Karantina Adası'nın restorasyonu, yaklaşık 80 milyon TL'ye mal 

oldu. 2020 yılında başlayan restorasyon süreci 2023 yılı sonunda tamamlanırken, tarihi ada kısmen sadece randevularla grup

 ziyaretlerine açıldı. Bireysel olarak yurttaşların girişine ise

 izin verilmiyor.

'Karantina Adası'na 155 yıl sonra ilk restorasyon

Karantina Adası Müdürü Turgut Yılmaz, adada 20 tarihi karantina

 binasının bulunduğunu söyledi.
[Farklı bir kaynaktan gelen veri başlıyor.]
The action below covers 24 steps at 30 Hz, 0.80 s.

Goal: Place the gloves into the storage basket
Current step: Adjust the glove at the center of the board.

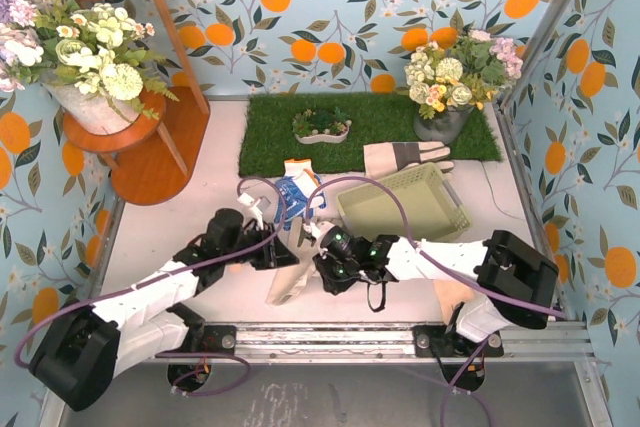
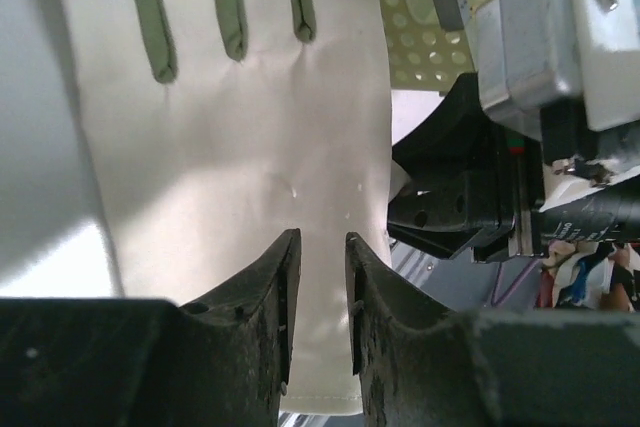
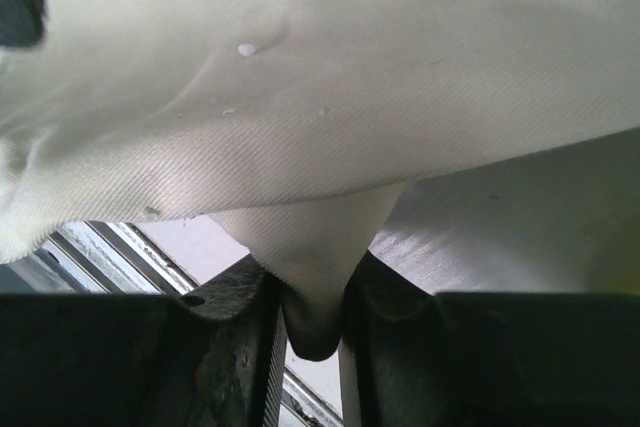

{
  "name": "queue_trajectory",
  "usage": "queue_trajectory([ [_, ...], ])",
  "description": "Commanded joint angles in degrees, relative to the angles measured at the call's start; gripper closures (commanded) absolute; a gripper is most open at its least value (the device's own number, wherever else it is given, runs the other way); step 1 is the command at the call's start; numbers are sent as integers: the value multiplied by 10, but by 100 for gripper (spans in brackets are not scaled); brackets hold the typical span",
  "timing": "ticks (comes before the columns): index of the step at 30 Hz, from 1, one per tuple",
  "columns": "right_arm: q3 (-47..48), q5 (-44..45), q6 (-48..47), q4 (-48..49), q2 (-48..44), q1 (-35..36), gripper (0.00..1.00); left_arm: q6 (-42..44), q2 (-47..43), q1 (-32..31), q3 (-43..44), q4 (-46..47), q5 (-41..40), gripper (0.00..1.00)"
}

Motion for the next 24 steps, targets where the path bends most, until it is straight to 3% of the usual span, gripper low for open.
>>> queue_trajectory([
  [1, 27, 23, 33, -20, -19, 5, 78, -48, 23, -29, -6, 121, -20, 73],
  [10, 37, 87, 66, -100, -73, 6, 48, -17, 112, -34, -28, 189, -96, 76],
  [13, 39, 89, 71, -119, -123, 5, 39, -31, 148, -34, -40, 236, -87, 76],
  [16, 48, 74, 74, -119, -160, 5, 36, -32, 166, -35, -44, 249, -89, 77],
  [20, 38, 67, 106, -66, -161, 3, 34, -26, 138, -35, -36, 198, -134, 75],
  [24, 65, 164, 205, -66, -93, 35, 44, -26, 85, -35, -27, 167, -127, 57],
])
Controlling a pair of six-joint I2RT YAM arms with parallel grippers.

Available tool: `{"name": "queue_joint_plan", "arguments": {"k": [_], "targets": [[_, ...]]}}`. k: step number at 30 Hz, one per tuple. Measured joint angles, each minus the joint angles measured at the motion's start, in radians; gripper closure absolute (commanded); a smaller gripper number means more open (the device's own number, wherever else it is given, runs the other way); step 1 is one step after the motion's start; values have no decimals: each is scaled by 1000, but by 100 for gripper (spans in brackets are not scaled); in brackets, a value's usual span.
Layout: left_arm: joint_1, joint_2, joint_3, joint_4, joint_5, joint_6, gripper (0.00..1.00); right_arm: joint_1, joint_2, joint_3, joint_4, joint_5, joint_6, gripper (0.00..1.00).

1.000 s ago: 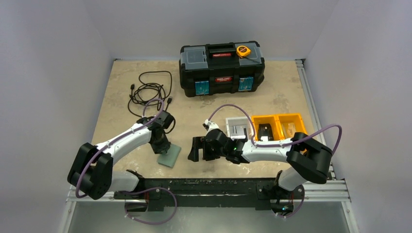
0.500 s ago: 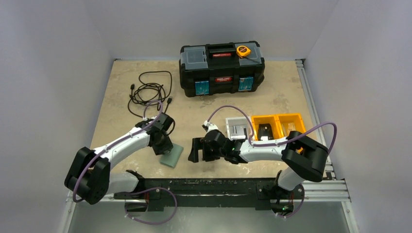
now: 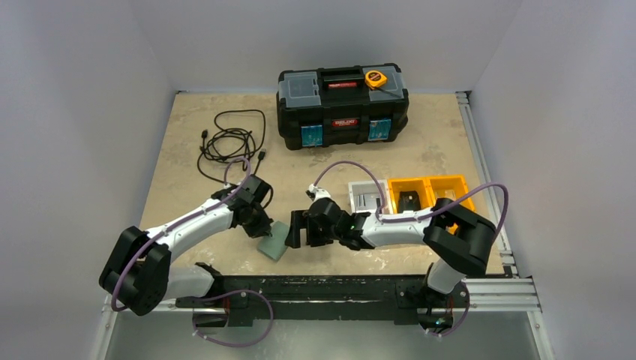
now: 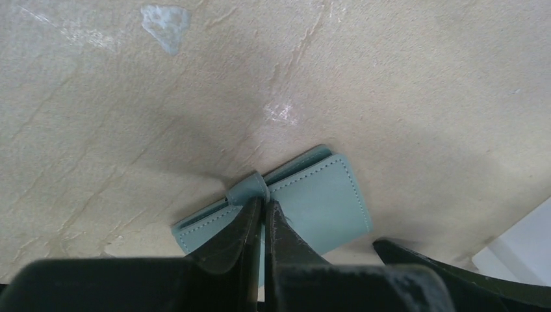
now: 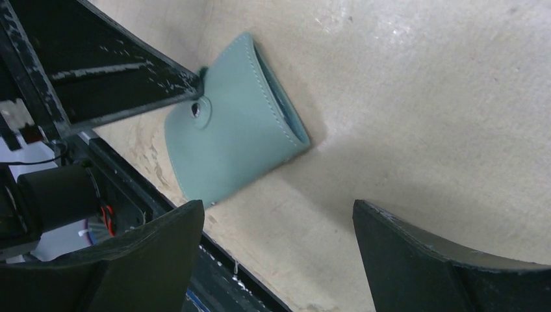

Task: Take the credit cards out of the card holder
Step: Open the card holder at the center of the board.

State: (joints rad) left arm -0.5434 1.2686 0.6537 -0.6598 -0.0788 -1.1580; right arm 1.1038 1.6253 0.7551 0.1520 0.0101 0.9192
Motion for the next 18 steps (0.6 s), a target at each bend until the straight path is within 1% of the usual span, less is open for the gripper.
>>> {"name": "queue_joint_plan", "arguments": {"k": [3, 7, 9, 11, 12, 15, 17, 18], "targets": [[0, -9, -13, 19, 26, -32, 100, 0, 25, 27, -2, 1, -1, 20], [-2, -29, -37, 42, 76, -84, 100, 0, 69, 72, -13, 6, -3, 32], [-2, -41, -49, 47, 94, -106, 100, 0, 94, 96, -15, 8, -3, 44], [-2, -52, -57, 46, 101, -117, 100, 0, 110, 113, -30, 24, -3, 61], [-2, -59, -61, 43, 103, -124, 100, -3, 119, 120, -37, 29, -6, 68], [-2, -84, -75, 38, 107, -141, 100, -13, 149, 151, -73, 53, -4, 79], [-2, -98, -81, 39, 113, -145, 100, -14, 158, 167, -89, 58, -5, 81], [-2, -102, -84, 42, 117, -148, 100, -14, 160, 176, -101, 60, -7, 85]]}}
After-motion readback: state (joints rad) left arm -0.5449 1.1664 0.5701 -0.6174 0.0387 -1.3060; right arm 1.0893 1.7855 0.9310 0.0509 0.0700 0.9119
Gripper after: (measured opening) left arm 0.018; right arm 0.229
Yılmaz, “Binalar tarihi bina, 

adanın zemini de 1. derece arkeolojik sit; yani hem bina korunması 

gereken kültür varlığı hem zemin de aynı şekilde sit olduğu için 

direkt restorasyon yapabileceğiniz bir iş değildi. 

Bütün aşamalarında; müze görevlisi, kazı başkanlığının arkeoloğu,

 anıtlar kurulunun raporları ve her aşamasında uzmanların,

 üniversiteden hocaların nezaretinde yapıldı. Kesinlikle işte çimento kullanılmadı mesela, neyse o; dönemimizin restorasyon uygulama

 kurallarına göre işlemler yapıldı. Tarihinde hiç komple bir restorasyon olmamıştı” dedi.

'Karantina Adası'na 155 yıl sonra ilk restorasyon

NASIL KULLANILIYORDU?

Kolera, tifo gibi dönemin bulaşıcı hastalıklarına karşı kullanılan 

Karantina Adası, etkileyici atmosferiyle ziyaretçileri o döneme

 götürüyor. İçerisinde; karantina koğuşları, tebhirhane 

(dezenfeksiyon odası), duş alanlarının bulunduğu devasa ada,

 adeta tarihi bir yolculuğa çıkarıyor. Tebhirhane de bulunan

 makineler, duş alanları, dolaplar, daha pek çok malzeme orijinalliği bozulmadan korunuyor.

'Karantina Adası'na 155 yıl sonra ilk restorasyon

Ada Müdürü Turgut Yılmaz, o dönem adanın nasıl kullanıldığına 

yönelik bilgilerde verdi. Yılmaz, “Osmanlı İmparatorluğu'nda 

Karantina Teşkilatı 1838 yılının nisan ayında kuruluyor. Burası,

 İzmir şehri için 1869 yılında karantina yeri oluyor. 

Normalde Osmanlı İmparatorluğu'nda 140 civarı karantina yeri var.

 140 tane; ama ilmi karantinanın Osmanlı İmparatorluğu'ndaki ilk 

yer burası. Burası adeta karantina kampüsü. İzmir'de, ülkemizde, 

insanla temas etmeden önce kişilerin tutulduğu yer burası.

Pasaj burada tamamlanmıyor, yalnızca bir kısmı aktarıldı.